« « La tuerie de Chauffourt », on ne disait que ça »
C’est un mercredi du mois d’août 1986, le 12, que Chauffourt est saisi d’effroi. Un de ses habitants abat quatre personnes, avant de prendre la fuite. Un fait-divers hors du commun en Haute-Marne, qu’on appellera « La tuerie de Chauffourt ».
« On apprend que quatre meurtres ont été commis à Chauffourt… ». Parole de journaliste, « en Haute-Marne, c’est inouï ». Celui-ci enfourche sa petite moto Honda, cap sur le village. Son maire est précisément un collègue du localier, un « correspondant local ». Sur place, la cité est loin de refléter l’image paisible qu’on lui connaît. « Elle était en état de siège, pleine de gendarmes… ». C’est qu’un homme vient de semer la mort. À quatre reprises, il a tiré au fusil de chasse, s’en prenant d’abord aux proches d’un exploitant agricole, qui vit un peu à l’écart du bourg, et avec lequel il aurait eu un contentieux, puis sur l’éleveur lui-même. Avant de regagner le cœur de Chauffourt, où il fait feu sur son oncle. Il a hélas, à chaque fois, tué. Des témoins de chaque scène ont échappé de peu à sa fureur.
Exploration du fort de Dampierre
Le meurtrier s’enfuit, en voiture. Il a son arme avec lui. Depuis qu’il a commis ce carnage, il s’est volatilisé. L’individu est connu, d’aucuns savent même quelles sont ses habitudes. « Il est caché au fort de Dampierre, qu’il connaît comme sa poche », jure-t-on.
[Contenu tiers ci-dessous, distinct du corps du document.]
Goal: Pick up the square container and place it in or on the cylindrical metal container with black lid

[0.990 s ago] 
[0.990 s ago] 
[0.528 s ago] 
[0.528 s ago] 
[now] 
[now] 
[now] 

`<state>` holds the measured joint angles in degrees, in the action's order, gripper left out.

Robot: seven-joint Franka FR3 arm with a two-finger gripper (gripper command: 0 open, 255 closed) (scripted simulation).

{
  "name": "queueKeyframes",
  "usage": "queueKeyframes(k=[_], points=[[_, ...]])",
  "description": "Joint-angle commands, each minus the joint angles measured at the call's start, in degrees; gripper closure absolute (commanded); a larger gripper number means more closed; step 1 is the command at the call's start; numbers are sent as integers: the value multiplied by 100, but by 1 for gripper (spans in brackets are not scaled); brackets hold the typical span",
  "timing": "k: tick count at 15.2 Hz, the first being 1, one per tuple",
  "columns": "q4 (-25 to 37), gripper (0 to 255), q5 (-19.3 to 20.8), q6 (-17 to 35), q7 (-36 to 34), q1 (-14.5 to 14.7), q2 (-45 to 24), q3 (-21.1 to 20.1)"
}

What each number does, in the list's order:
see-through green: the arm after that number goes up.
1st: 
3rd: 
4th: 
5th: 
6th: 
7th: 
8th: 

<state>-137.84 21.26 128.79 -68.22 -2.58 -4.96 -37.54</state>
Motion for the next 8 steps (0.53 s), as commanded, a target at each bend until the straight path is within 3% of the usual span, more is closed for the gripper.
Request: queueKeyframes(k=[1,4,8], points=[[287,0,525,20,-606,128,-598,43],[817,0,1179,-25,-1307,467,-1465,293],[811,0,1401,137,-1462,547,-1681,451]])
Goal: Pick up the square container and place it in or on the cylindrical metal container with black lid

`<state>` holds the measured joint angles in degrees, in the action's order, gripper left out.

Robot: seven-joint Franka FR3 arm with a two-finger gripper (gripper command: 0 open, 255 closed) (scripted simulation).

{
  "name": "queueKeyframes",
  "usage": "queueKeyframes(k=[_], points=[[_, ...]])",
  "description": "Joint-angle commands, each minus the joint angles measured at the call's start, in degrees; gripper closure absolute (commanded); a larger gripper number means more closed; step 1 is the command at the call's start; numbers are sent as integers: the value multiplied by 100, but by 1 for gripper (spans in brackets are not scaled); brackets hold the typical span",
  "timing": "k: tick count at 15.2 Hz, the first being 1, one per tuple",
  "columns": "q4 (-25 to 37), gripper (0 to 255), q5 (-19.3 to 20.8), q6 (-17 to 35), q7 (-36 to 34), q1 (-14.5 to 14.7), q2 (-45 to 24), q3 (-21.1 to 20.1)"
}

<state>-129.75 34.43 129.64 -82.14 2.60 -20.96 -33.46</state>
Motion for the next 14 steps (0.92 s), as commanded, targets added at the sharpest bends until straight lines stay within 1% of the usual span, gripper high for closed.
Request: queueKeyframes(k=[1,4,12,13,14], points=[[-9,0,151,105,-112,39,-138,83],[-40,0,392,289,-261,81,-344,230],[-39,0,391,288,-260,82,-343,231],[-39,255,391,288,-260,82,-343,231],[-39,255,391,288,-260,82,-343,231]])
Dans l’après-midi de ce jour funeste, le véhicule du fuyard est retrouvé à proximité dudit fort. Les gendarmes sont déployés, intégrant des unités spécialisées pour entreprendre de le fouiller de fond en comble. C’est un lieu bigrement étendu, avec de multiples galeries, 120 militaires sont mobilisés. Dans la nuit du samedi, leurs équipes entrent dans le fort, qu’ils sondent sans relâche. Sans trouver le fugitif. Ils continueront de l’y traquer. Au village, on procède aux obsèques des victimes le 16 août. Le lendemain dimanche, un habitant signale qu’il a vu le tireur escalader un hangar agricole. Les gendarmes encerclent le bâtiment.
« On croyait le tireur était à l’affût de la moindre proie »
Le journaliste travaille en binôme avec un collègue. « Tous deux, on est là-bas », à la recherche d’informations. Quand soudain, « il y a une alerte générale ». Il se murmure que le tireur « a été vu dans le village ». Ce cri d’alerte sensé avoir été lancé à l’adresse de tous est né d’une rumeur. Les autorités inviteraient la population à se calfeutrer chez elle « jusqu’à nouvel ordre ». Le temps est suspendu. Le binôme de localiers cherche où se réfugier. Des habitants ouvrent leur porte au duo. Cerise sur le gâteau, le foyer a le téléphone, le binôme, qui travaille aussi en radio va pouvoir accomplir sa mission, sans échapper pour autant à la terreur qui saisit Chauffourt. « A priori, pour nous, le tireur était à l’affût de la moindre proie ». Journalistes ou pas, l’ambiance est loin d’être à la rigolade. « On regardait furtivement par la fenêtre, pas rassurés… ». Jusqu’à ce que les autorités libèrent la population. « On nous a dit de sortir ».
Fragilités
Les gendarmes ont fait mine d’abandonner le siège du hangar où l’homme avait été vu. En réalité, six militaires sont restés sur place. Abaissant sa vigilance, le tireur descend du repaire où il est perché sur des bottes de paille, y oubliant son fusil. Il est aisément interpellé, et il n’oppose pas de résistance. Ici, on le sait dépressif. Ayant déjà menacé avec son fusil des interlocuteurs qu’il croyait des ennemis. Pour, soi-disant partir travailler en Suisse, ce célibataire de 41 ans avait décidé, quelques jours avant de commettre ce carnage, de se séparer définitivement de ses chiens, en les faisant piquer.
« L’expression pour en parler, c’était « la tuerie de Chauffourt » », raconte un des localiers. Qui s’était retrouvé à utiliser le « direct » pour tenir la Haute-Marne informée… et bien au-delà, au regard du retentissement de ce faits-divers hors norme.
Après avoir été conduit à la gendarmerie de Langres, le tireur a été interné en psychiatrie.